El despertar de los Dioses

Al principio solo había un gran vacío. Estaba en todas partes y en ninguna.

En este vacío aparecieron dos entidades poderosas que eventualmente fueron conocidas como los dioses mayores: Fardos el Creador y Uman Zathroth, quien combinó en sí mismo dos mitades desiguales. Una de estas mitades era Uman el Sabio, un dios benigno dotado de un intelecto divino, mientras que Zathroth el Destructor era la otra mitad, más oscura. Estas eran las dos mitades de una sola entidad enigmática, y aunque cualquiera de ellos era perfectamente capaz de actuar por sí mismo como si hubiera sido completamente independiente, independientes no lo eran. Estaban unidos por un lazo eterno que no podía romperse, y su destino era uno.

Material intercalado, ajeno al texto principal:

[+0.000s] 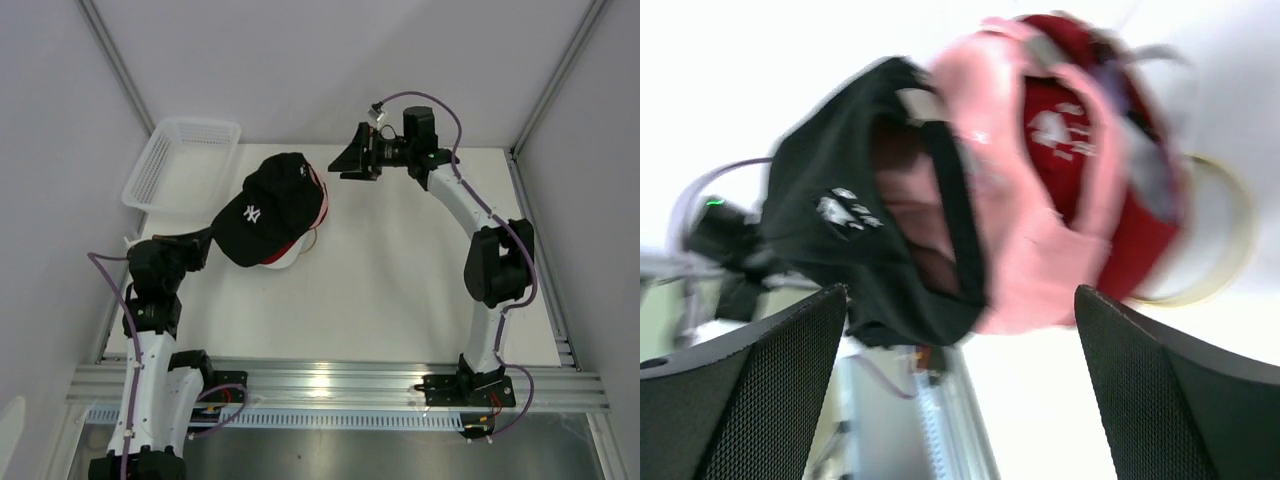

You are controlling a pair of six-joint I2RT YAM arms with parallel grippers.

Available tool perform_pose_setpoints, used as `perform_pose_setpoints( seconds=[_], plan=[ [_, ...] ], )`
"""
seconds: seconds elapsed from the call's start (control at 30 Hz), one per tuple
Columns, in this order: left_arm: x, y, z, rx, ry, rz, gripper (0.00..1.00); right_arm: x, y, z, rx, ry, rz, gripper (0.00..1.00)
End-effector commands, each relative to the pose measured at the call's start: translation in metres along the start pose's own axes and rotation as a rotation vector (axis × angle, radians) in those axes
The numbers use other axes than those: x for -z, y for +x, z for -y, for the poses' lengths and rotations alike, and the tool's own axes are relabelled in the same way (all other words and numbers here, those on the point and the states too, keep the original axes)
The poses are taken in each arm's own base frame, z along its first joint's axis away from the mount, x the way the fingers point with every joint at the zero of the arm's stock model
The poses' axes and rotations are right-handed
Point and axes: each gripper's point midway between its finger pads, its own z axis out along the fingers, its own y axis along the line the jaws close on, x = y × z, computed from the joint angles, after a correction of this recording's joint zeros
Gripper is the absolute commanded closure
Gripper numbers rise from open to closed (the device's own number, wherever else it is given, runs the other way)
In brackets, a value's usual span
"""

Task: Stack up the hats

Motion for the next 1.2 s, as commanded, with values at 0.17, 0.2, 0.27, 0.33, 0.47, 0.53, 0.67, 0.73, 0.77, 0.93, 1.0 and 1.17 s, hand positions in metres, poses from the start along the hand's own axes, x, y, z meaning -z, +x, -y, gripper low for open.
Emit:
perform_pose_setpoints(
  seconds=[0.17, 0.2, 0.27, 0.33, 0.47, 0.53, 0.67, 0.73, 0.77, 0.93, 1.0, 1.17],
  plan=[
    [-0.024, 0.014, 0.005, -0.164, -0.05, -0.008, 0.99, 0.057, 0.026, 0.001, 0.158, 0.304, 0.012, 0.0],
    [-0.023, 0.023, 0.018, -0.184, -0.032, -0.035, 0.99, 0.059, 0.023, -0.002, 0.177, 0.307, 0.034, 0.0],
    [-0.026, 0.031, 0.022, -0.204, -0.04, -0.043, 0.99, 0.064, 0.024, -0.008, 0.182, 0.323, 0.06, 0.0],
    [-0.031, 0.025, 0.026, -0.2, -0.045, 0.0, 0.99, 0.068, 0.024, -0.015, 0.193, 0.32, 0.084, 0.0],
    [-0.031, 0.01, 0.018, -0.177, -0.12, 0.078, 0.99, 0.074, 0.029, -0.024, 0.208, 0.316, 0.112, 0.0],
    [-0.03, 0.006, 0.012, -0.163, -0.147, 0.102, 0.99, 0.077, 0.03, -0.023, 0.216, 0.325, 0.123, 0.0],
    [-0.038, 0.002, -0.015, -0.178, -0.246, 0.125, 1.0, 0.083, 0.034, -0.024, 0.231, 0.349, 0.131, 0.01],
    [-0.047, 0.009, -0.026, -0.201, -0.271, 0.088, 0.99, 0.086, 0.034, -0.025, 0.235, 0.37, 0.136, 0.0],
    [-0.049, 0.013, -0.031, -0.207, -0.277, 0.07, 0.99, 0.087, 0.034, -0.025, 0.241, 0.376, 0.139, 0.0],
    [-0.039, 0.011, -0.012, -0.309, -0.197, 0.071, 0.71, 0.101, 0.02, -0.044, 0.29, 0.412, 0.194, 0.0],
    [-0.024, -0.004, 0.016, -0.405, -0.129, 0.134, 0.52, 0.107, 0.012, -0.051, 0.298, 0.447, 0.22, 0.0],
    [0.018, -0.029, 0.103, -0.615, 0.034, 0.241, 0.08, 0.124, -0.001, -0.067, 0.313, 0.512, 0.263, 0.0]
  ],
)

El hombre Zathroth consideró los compromisos de Fardos pensativamente. Uman era sagaz y tenía increíbles poderes mágicos. Sin embargo, lo más importante es que lo impulsaba un hambre insaciable de conocimiento e iluminación. En su esencia se parecía a Fardos, pero donde Fardos trabajaba abierta y lógicamente, el dominio de Uman era el reino del misterio. Aun así, compartía el interés de Fardos por la creación, mientras que su mitad oscura, Zathroth, era esencialmente corruptora. Zathroth era un dios vanidoso que estaba dolorosamente consciente de que sus propios poderes creativos eran pobres. Por eso miró con celo la obra de creación de Fardos, y desde el principio se empeñó en impedirla o al menos corromperla en todo lo que pudiera. Fardos, que no sospechaba esto, le pidió ayuda porque había aceptado el hecho de que no podía lograr la creación por sí mismo. pero, por supuesto, Zathroth negó. Uman, sin embargo, accedió a ayudar. Y a partir de ahí él y Fardos trabajaron juntos en el gran proyecto que fue la creación.

 

Lamentablemente, sus esfuerzos combinados apenas tuvieron más éxito. Al igual que antes, todo lo que crearon Fardos y Uman fue tragado por el vacío tan pronto como llegó a existir, y los dos dioses vieron con tristeza que su creación corría entre sus dedos como el agua a través de un colador. Por otro lado, Zathroth, que había estado observando sus esfuerzos con sospecha, se regocijó. Ridiculizó sus esfuerzos. Sin embargo, su regocijo se transformó en sorpresa e ira cuando descubrió que sucedió algo extraño, algo que quizás Uman y Fardos no esperaban. Hasta el día de hoy, nadie sabe con precisión qué fue lo que lo provocó. Quizás el poder que se había gastado atrajo a otra entidad del vacío, o podría ser que simplemente despertó a otra entidad divina de su sueño. Algunos incluso afirman que, de alguna manera misteriosa, el poder que habían gastado Uman y Fardos en realidad creó una nueva entidad. Cualquiera que sea la verdad, una nueva diosa salió del vacío como una sirena recién nacida de su caparazón. Los dioses mayores asombrados observaron su belleza divina con asombro y admiración, porque todo en ella era perfecta armonía. Acordaron llamarla Tibiasula. Zathroth, sin embargo, se mantuvo al margen y furioso con un odio silencioso. Pero astuto como era, ocultó bien su resentimiento y fingió compartir la alegría de los otros dioses mayores. se mantuvo al margen y echaba humo con un odio silencioso. Pero astuto como era, ocultó bien su resentimiento y fingió compartir la alegría de los otros dioses mayores. se mantuvo al margen y echaba humo con un odio silencioso. Pero astuto como era, ocultó bien su resentimiento y fingió compartir la alegría de los otros dioses mayores.